И хотя я этого ему не говорил, он, уже обращаясь ко мне, как к своему оппоненту, продолжал:
— Что ж, я с вами согласен, но только наполовину. Старость — не радость, когда она бездетная, а согревают её дети, и уж не знаю, кто это сказал, — развёл он руками, — что дети — цветы жизни, но уверен, сказал это тот, кто был молод, здоров и искал только своё счастье, а в старости, когда искать уже нечего, дети — это не цветы, а плоды дерева, которое ты посадил однажды.
— Твой плоды кушай, что ли? — рассмеялся Ринат.
— Ибрагим, — обрезал его Агей. — А ты сиди! Сиди тут и думай, может, что и придумаешь. А мы уж с Николаем Ивановичем.
— Что, твой с Миколай уходить собрался? — не понял его Ринат.
— Куда уходить? — не понял его и Агей.
— Куда! Куда! — рассердился Ринат. — Сам говорил: сиди, Ибрагим, думай, а мы с Миколай. Куда с Миколай собрался?
— Тьфу ты! — рассердился и Агей. — Ему про Федота, а он про ворота.
— Какой Федота?! Какой ворота?! — опять не понял его Ринат и, сердито бормоча что-то под нос, вышел на улицу.
Вернувшись, зло посмотрел уже и на меня, и сказал:
— Сапсем твой бертолёта здох!
А Агею возникшей заминки в разговоре хватило, чтобы перейти к новой теме.
— Вот вы говорите, — снова он начал от моего имени, — что уважают за ум, а любят за сердце.
— Да не говорил я вам этого! — начал уже сердиться и я.
— Как не говорили?! — сдвинул на меня брови Агей. — А кто, если не вы?
— Может, Ринат? — решил пошутить я.
— Ну-у! — не согласился Агей. — Ибрагимам это не под силу. — И, делая вид, что строжится, спросил Рината: — Ибрагим, ты это говорил?
— Говорил, — охотно согласился Ринат и добавил: — Только твой ум — дурак! Его я сапсем не уважай!
— Ну, ладно, шутки в сторону, давайте поговорим о другом, — решил сменить и эту тему Агей. И, подумав, предложил: — Давайте поговорим о нашем землепашце.
— О каком ещё землепашце?! — не вытерпел я.
Не обратив внимания на то, что я уже начинаю сердиться, Агей продолжил:
— Вот вы говорите, полководцу жизнь кажется полем битвы…
«Господи, — взмолился я, — да когда же ты, долдон, меня-то перестанешь трепать?!
— …политику она кажется нивой созидания, — между тем продолжал Агей, — а философу — книгой мудрости.
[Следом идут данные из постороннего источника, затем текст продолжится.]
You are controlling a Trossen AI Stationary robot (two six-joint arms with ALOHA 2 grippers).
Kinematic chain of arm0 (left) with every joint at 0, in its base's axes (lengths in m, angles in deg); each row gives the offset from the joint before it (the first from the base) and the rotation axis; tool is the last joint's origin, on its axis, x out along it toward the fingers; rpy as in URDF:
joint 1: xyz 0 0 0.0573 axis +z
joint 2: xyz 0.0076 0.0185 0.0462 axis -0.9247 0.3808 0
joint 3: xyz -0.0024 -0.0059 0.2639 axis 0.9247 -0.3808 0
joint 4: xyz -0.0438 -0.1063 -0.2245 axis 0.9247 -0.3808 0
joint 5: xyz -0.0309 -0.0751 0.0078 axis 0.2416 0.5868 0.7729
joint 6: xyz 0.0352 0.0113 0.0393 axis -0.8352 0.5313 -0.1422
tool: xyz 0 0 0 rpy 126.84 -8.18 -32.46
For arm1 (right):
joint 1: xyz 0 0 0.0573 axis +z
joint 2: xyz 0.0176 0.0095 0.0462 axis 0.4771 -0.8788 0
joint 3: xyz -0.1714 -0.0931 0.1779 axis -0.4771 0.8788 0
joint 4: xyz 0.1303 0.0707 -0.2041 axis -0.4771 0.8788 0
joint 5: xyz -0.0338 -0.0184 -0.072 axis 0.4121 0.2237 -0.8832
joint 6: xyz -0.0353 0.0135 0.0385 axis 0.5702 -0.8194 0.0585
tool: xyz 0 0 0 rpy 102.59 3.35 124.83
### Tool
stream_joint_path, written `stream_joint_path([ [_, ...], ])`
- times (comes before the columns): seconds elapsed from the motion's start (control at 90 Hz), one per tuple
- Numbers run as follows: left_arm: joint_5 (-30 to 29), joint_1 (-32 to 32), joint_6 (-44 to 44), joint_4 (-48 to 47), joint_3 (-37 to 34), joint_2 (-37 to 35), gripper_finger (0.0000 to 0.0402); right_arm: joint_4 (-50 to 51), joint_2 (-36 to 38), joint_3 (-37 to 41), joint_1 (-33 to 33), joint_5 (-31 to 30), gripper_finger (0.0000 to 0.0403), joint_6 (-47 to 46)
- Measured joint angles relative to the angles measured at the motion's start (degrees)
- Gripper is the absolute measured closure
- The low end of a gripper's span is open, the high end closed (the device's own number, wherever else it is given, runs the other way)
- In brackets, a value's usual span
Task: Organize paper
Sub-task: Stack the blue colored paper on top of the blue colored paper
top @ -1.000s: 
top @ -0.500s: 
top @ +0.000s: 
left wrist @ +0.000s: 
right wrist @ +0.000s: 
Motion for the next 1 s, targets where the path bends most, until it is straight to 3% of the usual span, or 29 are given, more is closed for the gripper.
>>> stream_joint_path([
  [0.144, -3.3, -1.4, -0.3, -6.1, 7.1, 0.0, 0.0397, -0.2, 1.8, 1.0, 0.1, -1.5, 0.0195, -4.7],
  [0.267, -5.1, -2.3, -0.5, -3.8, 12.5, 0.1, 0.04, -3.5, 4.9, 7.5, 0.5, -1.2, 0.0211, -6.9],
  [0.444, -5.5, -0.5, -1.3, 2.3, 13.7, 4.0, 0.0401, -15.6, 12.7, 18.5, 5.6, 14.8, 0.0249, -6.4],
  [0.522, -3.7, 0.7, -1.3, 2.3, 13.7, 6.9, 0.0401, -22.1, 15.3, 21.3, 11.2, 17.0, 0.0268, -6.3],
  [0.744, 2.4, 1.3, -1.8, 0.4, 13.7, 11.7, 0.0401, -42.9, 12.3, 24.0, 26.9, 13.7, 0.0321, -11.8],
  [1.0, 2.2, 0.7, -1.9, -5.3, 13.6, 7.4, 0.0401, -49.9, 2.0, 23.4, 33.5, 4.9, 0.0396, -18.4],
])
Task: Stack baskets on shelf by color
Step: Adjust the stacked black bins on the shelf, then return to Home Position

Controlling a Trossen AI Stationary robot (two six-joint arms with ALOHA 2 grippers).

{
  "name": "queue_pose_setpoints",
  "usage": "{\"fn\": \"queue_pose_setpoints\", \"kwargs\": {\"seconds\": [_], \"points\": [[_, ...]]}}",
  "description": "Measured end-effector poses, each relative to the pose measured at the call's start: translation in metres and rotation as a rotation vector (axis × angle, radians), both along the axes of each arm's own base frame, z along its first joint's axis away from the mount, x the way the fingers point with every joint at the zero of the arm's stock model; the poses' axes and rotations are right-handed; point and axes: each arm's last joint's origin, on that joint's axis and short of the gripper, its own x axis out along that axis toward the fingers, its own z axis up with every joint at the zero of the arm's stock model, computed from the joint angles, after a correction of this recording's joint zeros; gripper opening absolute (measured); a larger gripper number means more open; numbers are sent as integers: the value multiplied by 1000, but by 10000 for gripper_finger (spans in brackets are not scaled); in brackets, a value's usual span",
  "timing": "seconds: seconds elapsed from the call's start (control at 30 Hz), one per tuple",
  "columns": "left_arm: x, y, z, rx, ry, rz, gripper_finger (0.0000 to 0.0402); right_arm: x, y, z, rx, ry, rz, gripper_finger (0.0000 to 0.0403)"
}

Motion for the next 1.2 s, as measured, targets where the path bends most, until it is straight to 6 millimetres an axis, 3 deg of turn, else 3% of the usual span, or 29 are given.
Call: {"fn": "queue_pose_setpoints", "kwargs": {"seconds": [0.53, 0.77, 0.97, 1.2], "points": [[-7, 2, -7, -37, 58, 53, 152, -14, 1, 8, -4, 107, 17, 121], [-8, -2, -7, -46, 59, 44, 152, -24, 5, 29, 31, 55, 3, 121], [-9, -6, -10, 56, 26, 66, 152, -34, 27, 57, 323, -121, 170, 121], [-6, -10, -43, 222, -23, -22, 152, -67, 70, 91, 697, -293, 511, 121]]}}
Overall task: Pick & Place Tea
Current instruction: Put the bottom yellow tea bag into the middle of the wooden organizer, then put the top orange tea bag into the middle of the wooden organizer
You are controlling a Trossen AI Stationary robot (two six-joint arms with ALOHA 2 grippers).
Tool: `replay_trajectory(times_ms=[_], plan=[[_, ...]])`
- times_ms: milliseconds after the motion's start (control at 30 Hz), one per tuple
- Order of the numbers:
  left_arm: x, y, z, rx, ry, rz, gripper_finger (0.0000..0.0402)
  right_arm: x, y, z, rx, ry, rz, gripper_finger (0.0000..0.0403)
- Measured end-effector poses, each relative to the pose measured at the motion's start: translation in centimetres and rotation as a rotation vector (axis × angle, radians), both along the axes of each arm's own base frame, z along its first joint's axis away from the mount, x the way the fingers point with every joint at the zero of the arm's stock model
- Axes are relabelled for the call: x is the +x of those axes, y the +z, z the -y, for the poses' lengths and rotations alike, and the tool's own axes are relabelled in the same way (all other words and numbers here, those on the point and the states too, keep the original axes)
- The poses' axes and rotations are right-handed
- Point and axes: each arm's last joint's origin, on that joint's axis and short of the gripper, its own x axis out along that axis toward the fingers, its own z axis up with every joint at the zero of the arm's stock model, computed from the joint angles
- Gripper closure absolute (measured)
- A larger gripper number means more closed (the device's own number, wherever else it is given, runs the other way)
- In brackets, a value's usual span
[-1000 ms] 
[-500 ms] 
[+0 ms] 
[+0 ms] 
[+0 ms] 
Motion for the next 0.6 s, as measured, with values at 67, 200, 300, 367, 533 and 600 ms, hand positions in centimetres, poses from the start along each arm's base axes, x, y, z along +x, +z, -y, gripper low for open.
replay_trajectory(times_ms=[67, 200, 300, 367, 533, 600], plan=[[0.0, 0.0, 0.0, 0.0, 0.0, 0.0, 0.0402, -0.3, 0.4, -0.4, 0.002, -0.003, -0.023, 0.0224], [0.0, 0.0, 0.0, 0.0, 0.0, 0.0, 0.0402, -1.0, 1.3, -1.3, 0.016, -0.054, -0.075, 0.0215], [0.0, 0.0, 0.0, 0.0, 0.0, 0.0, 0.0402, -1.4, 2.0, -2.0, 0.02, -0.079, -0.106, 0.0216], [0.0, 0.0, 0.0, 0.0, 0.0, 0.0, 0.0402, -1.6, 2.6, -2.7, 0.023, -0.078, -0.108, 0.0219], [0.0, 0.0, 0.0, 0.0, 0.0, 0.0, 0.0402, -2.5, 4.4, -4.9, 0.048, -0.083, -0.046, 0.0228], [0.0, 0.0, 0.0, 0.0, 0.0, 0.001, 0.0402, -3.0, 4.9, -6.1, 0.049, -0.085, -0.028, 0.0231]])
«И где это ты всё вычитал?» — злился я.
А Агей шёл дальше:
— И только землепашец знает, что она, эта жизнь, есть на самом деле. Его поле, где он пашет, сеет и убирает хлеб, — это и поле битвы, и нива созидания, и книга мудрости.
— И чито говорит? — пожимая плечами, не понимал Ринат.
— И какая несправедливость! — не обращая на него внимания, выкидывал Агей руку к потолку. — Полководцы бросают его в кровавые битвы, политики поднимают на восстания, а философы забивают голову этому, извините, уже дураку, — посмотрел он, наконец, и на Рината, — отвлечёнными понятиями о смысле жизни.
Теперь Ринат понял его по-своему.
— Я дурак?! — вскричал он. — Я дурак?! Да мой батка был кназь, а мамка театры играл. Понял?! — и, сплюнув в его сторону, добавил: — Сам дурак!